The two, who paired up for an earlier bid to restructure the media company, aren't happy that Tribune is huddling with Chicago real estate magnate Sam Zell, and they may want to submit another bid of their own, said sources close to the situation.
Burkle and Broad sent a letter over the weekend to the board of the Chicago-based media conglomerate expressing their wish to see Zell's proposal and the non-public company data behind it so they can determine whether to put together a competing plan to outbid him, these sources said.
"Nobody gave us a chance to understand [the Zell deal]," said a person close to the Burkle-Broad camp. "We think it would be wise to open up to us what they opened up to Sam to see if we can create more value. We just want to remind them that it's their fiduciary duty to shareholders to get the best deal."
A spokesman for Tribune Co., which owns the Chicago Tribune, Los Angeles Times, Chicago Cubs and other assets, declined to comment. Reached at home, Northern Trust Chairman William Osborn, the head of the special committee of independent Tribune directors charged with overseeing the company's strategic review, said he hadn't yet seen a letter.
A spokeswoman for Broad wouldn't comment, and spokespeople for both Burkle and Zell couldn't be reached.
As previously reported, Tribune's special committee is leaning toward Zell's proposal, which is worth about $33 a share and is structured around an employee stock ownership plan, or ESOP. The committee is also considering a plan put forth by management to spin off the company's broadcast assets and take on debt to fund a dividend for existing shareholders in the range of $18 to $20 a share.
The committee has set itself a deadline of March 31.
Burkle and Broad, who early last year expressed an interest in Tribune Co.'s largest paper, the Los Angeles Times, were among a handful of bidders that took part in a formal four-month auction process for the whole company that ended in January.
They and California's wealthy Chandler family, which is Tribune's largest shareholder with a 20 percent stake, submitted the only two proposals that involved the whole company. The Carlyle Group, a private equity firm in Washington, D.C., put in a bid for the company's television stations valued at around $4 billion.
Burkle and Broad previously proposed what they have called a "public leveraged buyout." Under the plan, which they said was worth $34 a share to existing shareholders, they would have invested $500 million in equity for a 34 percent stake in the company. Tribune would then have taken on $9.8 billion in debt and paid out a $27-a-share dividend to shareholders. Investors would also have been left with "stub" shares of Tribune stock, which Burkle and Broad calculated would be worth $7 each initially and $12 over time.
After the auction ended in mid-January, Tribune's special committee eventually rejected both the Burkle-Broad offer and the Chandler proposal, which valued the company at $31.70 a share.

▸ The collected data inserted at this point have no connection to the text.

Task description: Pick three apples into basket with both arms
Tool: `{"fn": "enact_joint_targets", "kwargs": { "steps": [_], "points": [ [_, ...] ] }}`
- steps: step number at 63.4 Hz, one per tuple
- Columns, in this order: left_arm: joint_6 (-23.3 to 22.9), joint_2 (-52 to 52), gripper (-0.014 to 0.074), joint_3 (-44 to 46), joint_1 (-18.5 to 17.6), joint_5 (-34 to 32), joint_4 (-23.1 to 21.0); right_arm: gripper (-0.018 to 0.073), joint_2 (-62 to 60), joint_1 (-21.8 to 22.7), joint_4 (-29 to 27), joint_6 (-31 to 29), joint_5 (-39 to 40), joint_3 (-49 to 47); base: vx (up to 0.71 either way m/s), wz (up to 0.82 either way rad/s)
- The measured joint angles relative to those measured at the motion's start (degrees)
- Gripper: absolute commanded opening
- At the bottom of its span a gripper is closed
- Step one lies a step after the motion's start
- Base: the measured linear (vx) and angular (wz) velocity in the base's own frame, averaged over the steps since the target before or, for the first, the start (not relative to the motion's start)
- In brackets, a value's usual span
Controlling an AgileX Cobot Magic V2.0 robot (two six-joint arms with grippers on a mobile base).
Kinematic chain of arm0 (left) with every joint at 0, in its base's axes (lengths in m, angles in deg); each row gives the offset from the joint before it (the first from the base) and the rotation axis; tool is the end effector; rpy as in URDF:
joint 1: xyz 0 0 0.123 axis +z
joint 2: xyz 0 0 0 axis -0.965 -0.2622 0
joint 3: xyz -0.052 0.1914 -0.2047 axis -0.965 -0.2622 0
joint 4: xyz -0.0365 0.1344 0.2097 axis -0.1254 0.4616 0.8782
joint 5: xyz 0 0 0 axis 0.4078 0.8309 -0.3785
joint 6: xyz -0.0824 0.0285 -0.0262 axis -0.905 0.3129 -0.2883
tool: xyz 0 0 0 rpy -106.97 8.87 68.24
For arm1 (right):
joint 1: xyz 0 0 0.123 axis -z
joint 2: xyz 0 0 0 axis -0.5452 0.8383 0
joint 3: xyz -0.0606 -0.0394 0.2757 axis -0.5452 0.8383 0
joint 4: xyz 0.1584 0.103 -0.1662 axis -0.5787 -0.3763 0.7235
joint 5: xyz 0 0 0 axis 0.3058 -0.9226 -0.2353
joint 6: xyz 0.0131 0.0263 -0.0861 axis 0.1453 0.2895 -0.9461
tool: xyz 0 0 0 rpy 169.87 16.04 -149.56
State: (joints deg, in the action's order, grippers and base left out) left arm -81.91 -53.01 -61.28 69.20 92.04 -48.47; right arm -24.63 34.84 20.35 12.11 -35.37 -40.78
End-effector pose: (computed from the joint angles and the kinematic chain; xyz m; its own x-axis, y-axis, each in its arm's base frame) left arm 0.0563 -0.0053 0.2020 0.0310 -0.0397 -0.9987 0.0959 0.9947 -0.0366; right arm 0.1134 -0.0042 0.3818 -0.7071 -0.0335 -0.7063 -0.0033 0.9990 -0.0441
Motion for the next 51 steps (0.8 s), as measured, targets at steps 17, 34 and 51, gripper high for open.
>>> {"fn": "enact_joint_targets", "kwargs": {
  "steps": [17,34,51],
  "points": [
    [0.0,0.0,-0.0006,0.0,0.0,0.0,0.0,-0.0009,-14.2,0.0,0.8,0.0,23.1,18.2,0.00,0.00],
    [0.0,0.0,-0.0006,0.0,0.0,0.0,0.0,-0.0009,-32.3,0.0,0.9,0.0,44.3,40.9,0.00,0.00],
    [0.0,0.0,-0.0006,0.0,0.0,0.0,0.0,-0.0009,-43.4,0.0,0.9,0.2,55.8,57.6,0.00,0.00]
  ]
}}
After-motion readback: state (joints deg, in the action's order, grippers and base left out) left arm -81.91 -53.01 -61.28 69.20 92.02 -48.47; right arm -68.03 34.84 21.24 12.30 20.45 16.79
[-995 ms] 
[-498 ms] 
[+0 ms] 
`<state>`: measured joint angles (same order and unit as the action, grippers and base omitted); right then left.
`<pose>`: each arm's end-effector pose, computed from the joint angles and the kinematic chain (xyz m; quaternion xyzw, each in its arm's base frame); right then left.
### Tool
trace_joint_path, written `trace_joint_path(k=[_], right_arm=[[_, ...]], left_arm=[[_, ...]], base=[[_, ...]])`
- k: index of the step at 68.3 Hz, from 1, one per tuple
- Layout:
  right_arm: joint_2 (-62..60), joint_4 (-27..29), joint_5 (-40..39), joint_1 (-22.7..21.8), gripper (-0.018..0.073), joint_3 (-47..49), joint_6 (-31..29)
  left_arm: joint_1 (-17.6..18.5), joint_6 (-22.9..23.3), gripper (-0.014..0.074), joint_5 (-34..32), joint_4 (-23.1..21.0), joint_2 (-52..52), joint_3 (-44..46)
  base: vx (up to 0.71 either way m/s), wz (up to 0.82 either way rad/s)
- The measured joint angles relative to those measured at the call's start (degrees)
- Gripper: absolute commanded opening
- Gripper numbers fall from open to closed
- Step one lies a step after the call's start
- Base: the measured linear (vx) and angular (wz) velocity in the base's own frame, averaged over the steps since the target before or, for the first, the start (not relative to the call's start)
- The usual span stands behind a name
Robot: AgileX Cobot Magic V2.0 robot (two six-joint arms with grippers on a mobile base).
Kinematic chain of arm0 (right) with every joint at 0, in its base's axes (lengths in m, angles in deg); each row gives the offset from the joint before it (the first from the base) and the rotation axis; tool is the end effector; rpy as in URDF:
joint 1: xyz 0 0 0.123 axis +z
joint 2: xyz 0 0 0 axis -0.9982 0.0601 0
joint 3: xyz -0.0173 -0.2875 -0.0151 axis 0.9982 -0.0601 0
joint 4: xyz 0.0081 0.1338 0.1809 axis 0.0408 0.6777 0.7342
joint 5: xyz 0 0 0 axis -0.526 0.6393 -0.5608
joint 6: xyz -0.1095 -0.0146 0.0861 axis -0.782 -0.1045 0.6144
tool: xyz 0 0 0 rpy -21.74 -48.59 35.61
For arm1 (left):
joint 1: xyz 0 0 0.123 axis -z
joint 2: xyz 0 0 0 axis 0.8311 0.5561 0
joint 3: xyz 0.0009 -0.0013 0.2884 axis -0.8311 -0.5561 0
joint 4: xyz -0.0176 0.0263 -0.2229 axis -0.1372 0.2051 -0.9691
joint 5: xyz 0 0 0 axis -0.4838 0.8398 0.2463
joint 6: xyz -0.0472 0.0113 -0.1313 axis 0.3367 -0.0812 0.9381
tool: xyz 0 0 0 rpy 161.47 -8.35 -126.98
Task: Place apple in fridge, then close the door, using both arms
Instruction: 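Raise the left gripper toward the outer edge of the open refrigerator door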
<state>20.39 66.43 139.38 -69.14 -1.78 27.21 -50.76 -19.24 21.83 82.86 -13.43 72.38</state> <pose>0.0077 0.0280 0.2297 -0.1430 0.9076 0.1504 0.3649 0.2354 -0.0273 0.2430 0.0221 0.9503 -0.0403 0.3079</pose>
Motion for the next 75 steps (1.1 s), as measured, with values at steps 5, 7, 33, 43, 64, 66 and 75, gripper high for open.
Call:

The special committee then began focusing on the management-led "self-help" deal.
In February, Zell emerged as a bidder with a plan in which he would invest at least $300 million in equity. The company would then create an ESOP, which would borrow billions more to fund the buyout. The biggest difference between the Broad-Burkle proposal deal and Zell's is this: An ESOP structure would create big tax savings, which would ensure Tribune Co. would have more cash flow to cover the debt.
The source close to Burkle and Broad said Zell would need to have seen non-public financial information on Tribune's retirement plans in order to fashion a deal based on an ESOP. Their view is that they should be able to see that information, too, so that they could have a chance to outbid Zell.
"We followed the rules and did everything they asked," said the source. "Then they went in the back room with a single buyer."
One source close to the company, however, countered that Burkle and Broad have had ample time to ask for any more information they might need to submit a new bid and would have been given whatever Zell has gotten, had they asked.
"Everybody has been given the information they asked for," this source said. "But not everybody asked the same questions."
Still, another close observer said the board will likely have to take Burkle and Broad seriously, even if the duo simply wants to mimic Zell's ESOP structure in a deal worth a bit more to shareholders.
"I think they have to do what they can do to get the best deal," this source said. If Burkle and Broad can take Zell's structure and make more out of it, "That would be something the board would have to consider."